▶ _PROBLEM REQUIREMENTS_: Please reproduce the full set of data below exactly.

(Data items)
====

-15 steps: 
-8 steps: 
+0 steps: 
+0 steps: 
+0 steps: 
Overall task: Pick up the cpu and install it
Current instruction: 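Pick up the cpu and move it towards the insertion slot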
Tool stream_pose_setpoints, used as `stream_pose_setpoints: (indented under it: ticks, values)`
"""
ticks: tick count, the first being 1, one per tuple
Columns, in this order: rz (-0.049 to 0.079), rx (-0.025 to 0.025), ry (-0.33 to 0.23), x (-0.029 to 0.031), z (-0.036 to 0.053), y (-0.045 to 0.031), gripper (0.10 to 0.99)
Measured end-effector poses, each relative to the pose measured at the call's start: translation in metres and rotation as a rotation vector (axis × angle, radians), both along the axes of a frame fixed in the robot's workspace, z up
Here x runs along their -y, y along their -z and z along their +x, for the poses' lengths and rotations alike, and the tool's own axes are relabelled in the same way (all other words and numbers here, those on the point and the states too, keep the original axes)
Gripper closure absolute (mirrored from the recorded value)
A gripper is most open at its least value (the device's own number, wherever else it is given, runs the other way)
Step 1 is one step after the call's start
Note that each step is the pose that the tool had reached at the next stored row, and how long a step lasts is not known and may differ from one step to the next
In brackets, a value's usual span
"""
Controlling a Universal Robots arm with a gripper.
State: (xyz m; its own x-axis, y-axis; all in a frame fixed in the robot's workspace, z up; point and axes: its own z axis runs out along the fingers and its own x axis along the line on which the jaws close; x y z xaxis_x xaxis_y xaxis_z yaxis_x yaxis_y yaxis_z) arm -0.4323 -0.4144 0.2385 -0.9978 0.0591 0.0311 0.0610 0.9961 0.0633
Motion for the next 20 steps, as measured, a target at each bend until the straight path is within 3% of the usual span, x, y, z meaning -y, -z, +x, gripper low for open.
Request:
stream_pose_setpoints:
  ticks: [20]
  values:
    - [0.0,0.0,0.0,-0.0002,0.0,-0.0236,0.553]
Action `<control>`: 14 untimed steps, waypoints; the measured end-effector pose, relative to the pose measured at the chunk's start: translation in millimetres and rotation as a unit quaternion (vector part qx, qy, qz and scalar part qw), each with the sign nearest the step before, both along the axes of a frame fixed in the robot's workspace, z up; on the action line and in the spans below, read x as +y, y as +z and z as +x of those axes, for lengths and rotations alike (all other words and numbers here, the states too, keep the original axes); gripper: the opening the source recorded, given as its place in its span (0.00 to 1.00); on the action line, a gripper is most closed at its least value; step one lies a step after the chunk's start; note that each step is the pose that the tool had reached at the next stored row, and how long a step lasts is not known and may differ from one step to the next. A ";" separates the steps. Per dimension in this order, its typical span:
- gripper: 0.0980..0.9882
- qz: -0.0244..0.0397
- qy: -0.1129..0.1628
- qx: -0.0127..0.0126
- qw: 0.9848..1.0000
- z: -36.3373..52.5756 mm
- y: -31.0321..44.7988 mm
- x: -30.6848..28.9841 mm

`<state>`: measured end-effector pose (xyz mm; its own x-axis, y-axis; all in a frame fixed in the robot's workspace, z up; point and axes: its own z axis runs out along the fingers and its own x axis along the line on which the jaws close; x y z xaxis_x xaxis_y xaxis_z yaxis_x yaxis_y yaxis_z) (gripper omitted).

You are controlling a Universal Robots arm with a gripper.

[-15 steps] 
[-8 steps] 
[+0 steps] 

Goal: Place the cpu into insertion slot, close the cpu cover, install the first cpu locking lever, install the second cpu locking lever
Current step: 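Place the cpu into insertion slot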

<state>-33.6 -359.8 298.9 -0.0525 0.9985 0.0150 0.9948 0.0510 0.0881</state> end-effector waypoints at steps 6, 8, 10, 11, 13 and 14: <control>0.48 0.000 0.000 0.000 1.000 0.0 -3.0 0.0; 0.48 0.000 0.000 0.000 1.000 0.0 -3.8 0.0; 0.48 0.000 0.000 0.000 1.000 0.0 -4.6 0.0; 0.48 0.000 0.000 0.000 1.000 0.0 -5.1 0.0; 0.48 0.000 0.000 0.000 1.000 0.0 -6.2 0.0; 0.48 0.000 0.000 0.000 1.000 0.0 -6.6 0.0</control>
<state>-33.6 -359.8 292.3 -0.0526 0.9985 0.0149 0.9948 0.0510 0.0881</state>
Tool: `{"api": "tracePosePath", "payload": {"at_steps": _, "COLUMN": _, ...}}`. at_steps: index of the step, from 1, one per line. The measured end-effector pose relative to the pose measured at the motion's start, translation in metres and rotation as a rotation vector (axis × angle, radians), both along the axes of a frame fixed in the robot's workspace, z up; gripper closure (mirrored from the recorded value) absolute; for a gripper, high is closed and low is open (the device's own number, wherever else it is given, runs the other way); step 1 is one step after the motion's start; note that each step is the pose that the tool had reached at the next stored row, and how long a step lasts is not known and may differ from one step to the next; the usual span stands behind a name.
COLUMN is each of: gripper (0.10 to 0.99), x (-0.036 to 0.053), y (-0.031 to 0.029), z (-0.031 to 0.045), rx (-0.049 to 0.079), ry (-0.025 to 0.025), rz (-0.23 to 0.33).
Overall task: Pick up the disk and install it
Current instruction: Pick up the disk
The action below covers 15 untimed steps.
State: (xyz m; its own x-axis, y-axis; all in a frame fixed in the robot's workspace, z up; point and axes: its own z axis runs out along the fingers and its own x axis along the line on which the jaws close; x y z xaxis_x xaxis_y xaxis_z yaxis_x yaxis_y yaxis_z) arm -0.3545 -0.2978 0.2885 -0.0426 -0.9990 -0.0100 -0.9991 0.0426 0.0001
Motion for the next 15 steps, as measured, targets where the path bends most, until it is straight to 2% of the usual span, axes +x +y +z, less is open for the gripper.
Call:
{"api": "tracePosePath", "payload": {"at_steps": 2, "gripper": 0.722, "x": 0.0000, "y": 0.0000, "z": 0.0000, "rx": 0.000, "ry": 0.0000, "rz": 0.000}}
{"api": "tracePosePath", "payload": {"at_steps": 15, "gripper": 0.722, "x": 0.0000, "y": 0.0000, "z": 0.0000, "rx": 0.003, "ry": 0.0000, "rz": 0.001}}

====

▶ _YOUR SOLUTION_:
-15 steps: 
-8 steps: 
+0 steps: 
+0 steps: 
+0 steps: 
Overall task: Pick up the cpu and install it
Current instruction: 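Pick up the cpu and move it towards the insertion slot
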Tool stream_pose_setpoints, used as `stream_pose_setpoints: (indented under it: ticks, values)`
"""
ticks: tick count, the first being 1, one per tuple
Columns, in this order: rz (-0.049 to 0.079), rx (-0.025 to 0.025), ry (-0.33 to 0.23), x (-0.029 to 0.031), z (-0.036 to 0.053), y (-0.045 to 0.031), gripper (0.10 to 0.99)
Measured end-effector poses, each relative to the pose measured at the call's start: translation in metres and rotation as a rotation vector (axis × angle, radians), both along the axes of a frame fixed in the robot's workspace, z up
Here x runs along their -y, y along their -z and z along their +x, for the poses' lengths and rotations alike, and the tool's own axes are relabelled in the same way (all other words and numbers here, those on the point and the states too, keep the original axes)
Gripper closure absolute (mirrored from the recorded value)
A gripper is most open at its least value (the device's own number, wherever else it is given, runs the other way)
Step 1 is one step after the call's start
Note that each step is the pose that the tool had reached at the next stored row, and how long a step lasts is not known and may differ from one step to the next
In brackets, a value's usual span
"""
Controlling a Universal Robots arm with a gripper.
State: (xyz m; its own x-axis, y-axis; all in a frame fixed in the robot's workspace, z up; point and axes: its own z axis runs out along the fingers and its own x axis along the line on which the jaws close; x y z xaxis_x xaxis_y xaxis_z yaxis_x yaxis_y yaxis_z) arm -0.4323 -0.4144 0.2385 -0.9978 0.0591 0.0311 0.0610 0.9961 0.0633
Motion for the next 20 steps, as measured, a target at each bend until the straight path is within 3% of the usual span, x, y, z meaning -y, -z, +x, gripper low for open.
Request:
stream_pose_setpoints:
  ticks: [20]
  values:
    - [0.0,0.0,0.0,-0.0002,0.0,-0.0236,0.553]
Action `<control>`: 14 untimed steps, waypoints; the measured end-effector pose, relative to the pose measured at the chunk's start: translation in millimetres and rotation as a unit quaternion (vector part qx, qy, qz and scalar part qw), each with the sign nearest the step before, both along the axes of a frame fixed in the robot's workspace, z up; on the action line and in the spans below, read x as +y, y as +z and z as +x of those axes, for lengths and rotations alike (all other words and numbers here, the states too, keep the original axes); gripper: the opening the source recorded, given as its place in its span (0.00 to 1.00); on the action line, a gripper is most closed at its least value; step one lies a step after the chunk's start; note that each step is the pose that the tool had reached at the next stored row, and how long a step lasts is not known and may differ from one step to the next. A ";" separates the steps. Per dimension in this order, its typical span:
- gripper: 0.0980..0.9882
- qz: -0.0244..0.0397
- qy: -0.1129..0.1628
- qx: -0.0127..0.0126
- qw: 0.9848..1.0000
- z: -36.3373..52.5756 mm
- y: -31.0321..44.7988 mm
- x: -30.6848..28.9841 mm

`<state>`: measured end-effector pose (xyz mm; its own x-axis, y-axis; all in a frame fixed in the robot's workspace, z up; point and axes: its own z axis runs out along the fingers and its own x axis along the line on which the jaws close; x y z xaxis_x xaxis_y xaxis_z yaxis_x yaxis_y yaxis_z) (gripper omitted).

You are controlling a Universal Robots arm with a gripper.

[-15 steps] 
[-8 steps] 
[+0 steps] 

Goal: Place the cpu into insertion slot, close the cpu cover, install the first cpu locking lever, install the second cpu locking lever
Current step: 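Place the cpu into insertion slot
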
<state>-33.6 -359.8 298.9 -0.0525 0.9985 0.0150 0.9948 0.0510 0.0881</state> end-effector waypoints at steps 6, 8, 10, 11, 13 and 14: <control>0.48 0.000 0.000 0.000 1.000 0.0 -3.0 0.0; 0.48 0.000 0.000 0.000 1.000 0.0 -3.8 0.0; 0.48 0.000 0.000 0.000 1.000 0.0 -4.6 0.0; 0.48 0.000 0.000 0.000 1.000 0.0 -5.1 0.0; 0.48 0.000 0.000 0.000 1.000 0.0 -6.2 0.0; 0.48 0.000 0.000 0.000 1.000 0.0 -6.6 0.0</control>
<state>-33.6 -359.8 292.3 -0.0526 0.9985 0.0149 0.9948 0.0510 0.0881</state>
Tool: `{"api": "tracePosePath", "payload": {"at_steps": _, "COLUMN": _, ...}}`. at_steps: index of the step, from 1, one per line. The measured end-effector pose relative to the pose measured at the motion's start, translation in metres and rotation as a rotation vector (axis × angle, radians), both along the axes of a frame fixed in the robot's workspace, z up; gripper closure (mirrored from the recorded value) absolute; for a gripper, high is closed and low is open (the device's own number, wherever else it is given, runs the other way); step 1 is one step after the motion's start; note that each step is the pose that the tool had reached at the next stored row, and how long a step lasts is not known and may differ from one step to the next; the usual span stands behind a name.
COLUMN is each of: gripper (0.10 to 0.99), x (-0.036 to 0.053), y (-0.031 to 0.029), z (-0.031 to 0.045), rx (-0.049 to 0.079), ry (-0.025 to 0.025), rz (-0.23 to 0.33).
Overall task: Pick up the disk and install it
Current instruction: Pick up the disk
The action below covers 15 untimed steps.
State: (xyz m; its own x-axis, y-axis; all in a frame fixed in the robot's workspace, z up; point and axes: its own z axis runs out along the fingers and its own x axis along the line on which the jaws close; x y z xaxis_x xaxis_y xaxis_z yaxis_x yaxis_y yaxis_z) arm -0.3545 -0.2978 0.2885 -0.0426 -0.9990 -0.0100 -0.9991 0.0426 0.0001
Motion for the next 15 steps, as measured, targets where the path bends most, until it is straight to 2% of the usual span, axes +x +y +z, less is open for the gripper.
Call:
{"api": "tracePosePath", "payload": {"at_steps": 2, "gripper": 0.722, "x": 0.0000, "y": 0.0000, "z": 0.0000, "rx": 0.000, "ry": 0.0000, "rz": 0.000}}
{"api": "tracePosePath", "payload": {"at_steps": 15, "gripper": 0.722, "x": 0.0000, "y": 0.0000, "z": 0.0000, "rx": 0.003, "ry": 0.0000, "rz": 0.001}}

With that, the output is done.